PROMPT: Please find all lines containing "nightstand" in the listing below and copy them.

Top of EXTRACTED DATA

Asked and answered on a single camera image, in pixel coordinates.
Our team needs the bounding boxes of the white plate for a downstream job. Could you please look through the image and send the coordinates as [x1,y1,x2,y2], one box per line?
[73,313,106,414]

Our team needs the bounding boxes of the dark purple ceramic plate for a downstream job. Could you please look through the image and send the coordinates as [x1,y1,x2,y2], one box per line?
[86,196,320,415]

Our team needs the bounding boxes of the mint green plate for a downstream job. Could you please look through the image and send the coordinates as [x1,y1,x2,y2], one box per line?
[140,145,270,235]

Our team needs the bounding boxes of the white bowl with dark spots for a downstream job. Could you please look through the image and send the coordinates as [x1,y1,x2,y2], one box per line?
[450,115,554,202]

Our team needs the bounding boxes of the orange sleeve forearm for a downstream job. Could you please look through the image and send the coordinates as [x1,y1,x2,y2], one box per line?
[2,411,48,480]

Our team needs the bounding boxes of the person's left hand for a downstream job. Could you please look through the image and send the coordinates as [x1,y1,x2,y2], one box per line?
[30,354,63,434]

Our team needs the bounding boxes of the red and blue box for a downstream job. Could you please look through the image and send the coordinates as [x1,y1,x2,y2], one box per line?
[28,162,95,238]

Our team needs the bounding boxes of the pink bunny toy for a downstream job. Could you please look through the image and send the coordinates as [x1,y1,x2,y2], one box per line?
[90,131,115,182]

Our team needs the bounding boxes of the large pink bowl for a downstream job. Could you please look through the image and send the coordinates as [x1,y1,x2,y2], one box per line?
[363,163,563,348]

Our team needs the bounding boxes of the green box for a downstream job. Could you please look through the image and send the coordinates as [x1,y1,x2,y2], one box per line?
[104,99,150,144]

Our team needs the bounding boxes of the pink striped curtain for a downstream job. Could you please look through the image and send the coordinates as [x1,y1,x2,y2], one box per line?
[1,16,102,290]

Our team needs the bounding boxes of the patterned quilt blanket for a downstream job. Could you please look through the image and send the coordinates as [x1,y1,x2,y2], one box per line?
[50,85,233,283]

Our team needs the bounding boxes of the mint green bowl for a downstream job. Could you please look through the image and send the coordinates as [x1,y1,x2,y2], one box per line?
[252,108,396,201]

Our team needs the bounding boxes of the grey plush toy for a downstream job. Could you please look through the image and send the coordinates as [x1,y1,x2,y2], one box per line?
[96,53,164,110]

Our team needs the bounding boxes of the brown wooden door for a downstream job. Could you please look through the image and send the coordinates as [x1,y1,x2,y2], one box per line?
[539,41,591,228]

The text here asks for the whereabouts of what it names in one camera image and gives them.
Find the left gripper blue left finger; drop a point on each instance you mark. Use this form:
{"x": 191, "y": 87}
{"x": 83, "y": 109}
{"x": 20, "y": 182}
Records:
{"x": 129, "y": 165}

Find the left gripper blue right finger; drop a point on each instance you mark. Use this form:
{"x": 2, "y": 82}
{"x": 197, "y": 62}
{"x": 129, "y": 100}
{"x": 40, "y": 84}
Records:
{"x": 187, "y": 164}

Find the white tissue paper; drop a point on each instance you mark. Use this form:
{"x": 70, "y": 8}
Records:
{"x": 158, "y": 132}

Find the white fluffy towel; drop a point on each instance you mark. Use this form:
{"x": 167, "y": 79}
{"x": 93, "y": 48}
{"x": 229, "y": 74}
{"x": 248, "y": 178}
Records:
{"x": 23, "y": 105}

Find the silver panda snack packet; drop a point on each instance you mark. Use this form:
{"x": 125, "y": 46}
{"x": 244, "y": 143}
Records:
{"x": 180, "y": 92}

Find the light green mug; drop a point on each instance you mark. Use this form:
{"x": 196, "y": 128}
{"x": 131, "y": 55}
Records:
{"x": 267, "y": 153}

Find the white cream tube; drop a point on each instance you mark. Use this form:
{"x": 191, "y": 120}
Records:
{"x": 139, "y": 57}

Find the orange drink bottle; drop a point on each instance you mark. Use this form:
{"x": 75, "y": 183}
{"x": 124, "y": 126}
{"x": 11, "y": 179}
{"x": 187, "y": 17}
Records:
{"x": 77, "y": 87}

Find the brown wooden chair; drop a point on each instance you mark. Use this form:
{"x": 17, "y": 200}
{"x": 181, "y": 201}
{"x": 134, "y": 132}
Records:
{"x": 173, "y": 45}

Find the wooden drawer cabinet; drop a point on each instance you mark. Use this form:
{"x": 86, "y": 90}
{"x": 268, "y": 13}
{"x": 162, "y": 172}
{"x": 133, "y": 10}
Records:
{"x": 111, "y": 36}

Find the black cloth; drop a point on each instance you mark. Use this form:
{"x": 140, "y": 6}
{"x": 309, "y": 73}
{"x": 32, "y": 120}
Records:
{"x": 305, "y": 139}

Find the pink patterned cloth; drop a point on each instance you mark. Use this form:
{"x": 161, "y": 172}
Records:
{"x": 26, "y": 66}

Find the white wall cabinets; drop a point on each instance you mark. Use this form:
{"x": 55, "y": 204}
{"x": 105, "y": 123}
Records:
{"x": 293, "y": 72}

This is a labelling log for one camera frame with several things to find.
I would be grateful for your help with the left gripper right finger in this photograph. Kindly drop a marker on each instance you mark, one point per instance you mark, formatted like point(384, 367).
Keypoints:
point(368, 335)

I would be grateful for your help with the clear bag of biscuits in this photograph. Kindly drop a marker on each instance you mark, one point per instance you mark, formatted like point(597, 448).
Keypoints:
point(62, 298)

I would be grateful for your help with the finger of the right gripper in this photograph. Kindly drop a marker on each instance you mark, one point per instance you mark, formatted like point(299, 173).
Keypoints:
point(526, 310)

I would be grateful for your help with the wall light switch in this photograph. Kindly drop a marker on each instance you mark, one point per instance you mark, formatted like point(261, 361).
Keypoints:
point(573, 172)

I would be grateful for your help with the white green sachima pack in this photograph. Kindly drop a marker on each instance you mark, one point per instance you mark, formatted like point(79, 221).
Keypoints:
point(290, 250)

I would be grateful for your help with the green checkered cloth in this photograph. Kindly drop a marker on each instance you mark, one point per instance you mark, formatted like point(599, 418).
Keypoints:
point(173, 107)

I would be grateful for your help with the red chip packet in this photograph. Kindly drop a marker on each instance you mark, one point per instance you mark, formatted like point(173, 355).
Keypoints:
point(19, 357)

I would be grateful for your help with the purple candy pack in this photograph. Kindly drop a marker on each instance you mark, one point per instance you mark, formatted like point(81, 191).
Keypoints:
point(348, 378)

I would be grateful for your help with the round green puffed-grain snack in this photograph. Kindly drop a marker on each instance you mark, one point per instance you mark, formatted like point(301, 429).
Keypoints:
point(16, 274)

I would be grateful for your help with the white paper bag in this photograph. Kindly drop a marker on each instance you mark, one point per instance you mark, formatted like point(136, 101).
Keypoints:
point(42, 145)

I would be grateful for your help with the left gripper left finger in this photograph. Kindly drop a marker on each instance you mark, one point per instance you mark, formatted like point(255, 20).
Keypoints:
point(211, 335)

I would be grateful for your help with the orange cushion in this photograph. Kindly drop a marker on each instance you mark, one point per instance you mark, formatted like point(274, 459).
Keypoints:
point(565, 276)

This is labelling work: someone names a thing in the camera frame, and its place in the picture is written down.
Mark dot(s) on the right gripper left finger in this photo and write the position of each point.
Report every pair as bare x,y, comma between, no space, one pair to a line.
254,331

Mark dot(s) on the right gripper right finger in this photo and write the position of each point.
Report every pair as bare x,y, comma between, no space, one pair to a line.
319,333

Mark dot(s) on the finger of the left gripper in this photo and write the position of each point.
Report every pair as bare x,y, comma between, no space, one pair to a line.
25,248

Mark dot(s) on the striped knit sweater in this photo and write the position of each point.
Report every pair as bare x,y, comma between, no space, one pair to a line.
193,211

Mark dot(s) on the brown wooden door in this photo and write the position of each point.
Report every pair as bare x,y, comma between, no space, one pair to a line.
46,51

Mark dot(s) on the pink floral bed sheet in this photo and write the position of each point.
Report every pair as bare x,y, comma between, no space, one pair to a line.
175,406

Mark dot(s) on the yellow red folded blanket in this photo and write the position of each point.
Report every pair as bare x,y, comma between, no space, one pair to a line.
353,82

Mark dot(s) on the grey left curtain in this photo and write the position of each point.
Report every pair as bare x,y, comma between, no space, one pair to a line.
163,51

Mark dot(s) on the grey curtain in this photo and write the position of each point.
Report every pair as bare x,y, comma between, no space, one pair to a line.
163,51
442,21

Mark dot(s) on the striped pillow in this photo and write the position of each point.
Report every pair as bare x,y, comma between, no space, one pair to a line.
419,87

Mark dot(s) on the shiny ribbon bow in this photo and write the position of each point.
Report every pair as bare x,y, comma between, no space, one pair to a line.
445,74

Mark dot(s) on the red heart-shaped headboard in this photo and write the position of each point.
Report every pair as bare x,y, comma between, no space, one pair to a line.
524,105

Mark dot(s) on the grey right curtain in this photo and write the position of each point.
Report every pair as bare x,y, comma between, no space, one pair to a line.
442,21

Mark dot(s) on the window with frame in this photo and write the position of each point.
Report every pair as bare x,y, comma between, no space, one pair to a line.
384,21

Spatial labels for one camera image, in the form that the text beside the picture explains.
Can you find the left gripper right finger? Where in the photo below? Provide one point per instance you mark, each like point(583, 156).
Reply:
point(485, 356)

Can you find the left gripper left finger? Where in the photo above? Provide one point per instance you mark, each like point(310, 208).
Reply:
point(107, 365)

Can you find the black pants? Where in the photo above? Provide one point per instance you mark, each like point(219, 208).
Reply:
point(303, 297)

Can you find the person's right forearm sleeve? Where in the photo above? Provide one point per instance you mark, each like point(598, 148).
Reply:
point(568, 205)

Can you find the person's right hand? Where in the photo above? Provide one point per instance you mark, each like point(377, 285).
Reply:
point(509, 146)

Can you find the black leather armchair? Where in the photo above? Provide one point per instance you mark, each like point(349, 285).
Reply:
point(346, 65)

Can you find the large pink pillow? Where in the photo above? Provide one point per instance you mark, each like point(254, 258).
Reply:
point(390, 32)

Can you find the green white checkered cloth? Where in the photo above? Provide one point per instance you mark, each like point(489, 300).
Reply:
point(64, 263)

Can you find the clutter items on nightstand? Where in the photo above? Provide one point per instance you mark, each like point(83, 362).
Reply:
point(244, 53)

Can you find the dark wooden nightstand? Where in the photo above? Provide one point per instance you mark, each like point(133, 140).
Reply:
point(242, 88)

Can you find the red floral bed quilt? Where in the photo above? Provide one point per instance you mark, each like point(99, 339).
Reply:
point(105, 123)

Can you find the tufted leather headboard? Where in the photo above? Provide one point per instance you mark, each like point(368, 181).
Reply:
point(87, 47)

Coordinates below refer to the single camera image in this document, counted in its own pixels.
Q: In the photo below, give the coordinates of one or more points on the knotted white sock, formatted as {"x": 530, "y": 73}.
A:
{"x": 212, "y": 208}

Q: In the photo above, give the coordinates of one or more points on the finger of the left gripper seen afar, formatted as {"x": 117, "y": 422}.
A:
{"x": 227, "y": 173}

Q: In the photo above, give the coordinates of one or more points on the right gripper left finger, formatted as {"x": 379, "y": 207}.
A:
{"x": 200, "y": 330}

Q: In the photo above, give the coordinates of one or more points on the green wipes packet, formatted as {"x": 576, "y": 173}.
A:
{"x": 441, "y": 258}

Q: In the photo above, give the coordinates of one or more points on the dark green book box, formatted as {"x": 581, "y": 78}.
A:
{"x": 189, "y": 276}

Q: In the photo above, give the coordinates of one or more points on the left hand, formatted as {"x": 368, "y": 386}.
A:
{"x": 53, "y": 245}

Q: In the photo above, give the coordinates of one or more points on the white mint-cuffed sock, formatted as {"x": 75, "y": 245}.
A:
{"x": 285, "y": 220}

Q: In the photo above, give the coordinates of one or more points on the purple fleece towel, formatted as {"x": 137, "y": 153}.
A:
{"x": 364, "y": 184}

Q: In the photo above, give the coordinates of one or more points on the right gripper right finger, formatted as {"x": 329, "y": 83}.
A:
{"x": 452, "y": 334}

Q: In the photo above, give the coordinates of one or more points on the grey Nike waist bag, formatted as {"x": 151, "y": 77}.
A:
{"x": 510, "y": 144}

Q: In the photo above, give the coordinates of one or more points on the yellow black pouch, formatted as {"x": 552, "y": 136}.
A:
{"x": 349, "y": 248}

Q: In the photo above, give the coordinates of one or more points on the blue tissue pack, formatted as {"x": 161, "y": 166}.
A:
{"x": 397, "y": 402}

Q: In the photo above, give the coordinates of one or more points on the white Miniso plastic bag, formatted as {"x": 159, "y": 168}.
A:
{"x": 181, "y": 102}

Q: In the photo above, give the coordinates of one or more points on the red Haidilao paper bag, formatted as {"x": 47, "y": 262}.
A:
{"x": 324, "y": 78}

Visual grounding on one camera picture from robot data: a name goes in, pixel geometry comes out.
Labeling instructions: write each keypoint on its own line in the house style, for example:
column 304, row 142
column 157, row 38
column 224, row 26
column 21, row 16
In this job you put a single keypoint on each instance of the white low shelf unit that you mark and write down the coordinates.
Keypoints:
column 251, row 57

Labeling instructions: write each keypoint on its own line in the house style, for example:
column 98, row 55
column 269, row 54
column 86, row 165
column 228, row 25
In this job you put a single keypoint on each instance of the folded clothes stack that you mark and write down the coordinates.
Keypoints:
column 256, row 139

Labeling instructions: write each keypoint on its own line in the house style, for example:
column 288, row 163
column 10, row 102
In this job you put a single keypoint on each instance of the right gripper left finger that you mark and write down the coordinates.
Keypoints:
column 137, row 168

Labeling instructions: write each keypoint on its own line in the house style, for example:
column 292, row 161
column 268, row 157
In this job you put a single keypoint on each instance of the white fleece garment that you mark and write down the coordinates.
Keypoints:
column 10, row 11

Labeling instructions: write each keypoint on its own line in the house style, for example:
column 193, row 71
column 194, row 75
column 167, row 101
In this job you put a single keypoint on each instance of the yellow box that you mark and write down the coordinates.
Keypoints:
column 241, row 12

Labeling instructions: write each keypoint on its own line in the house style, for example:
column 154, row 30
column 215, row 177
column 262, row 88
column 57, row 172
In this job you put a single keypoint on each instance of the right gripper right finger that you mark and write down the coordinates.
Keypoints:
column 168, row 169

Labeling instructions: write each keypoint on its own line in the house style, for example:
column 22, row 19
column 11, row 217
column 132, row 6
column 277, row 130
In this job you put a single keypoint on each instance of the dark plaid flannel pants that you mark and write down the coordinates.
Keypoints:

Bottom of EXTRACTED DATA

EXERCISE SOLUTION:
Can you find the clutter items on nightstand? Where in the photo above? Provide one point per instance you mark, each like point(83, 362).
Can you find the dark wooden nightstand? Where in the photo above? Provide one point per instance you mark, each like point(133, 140).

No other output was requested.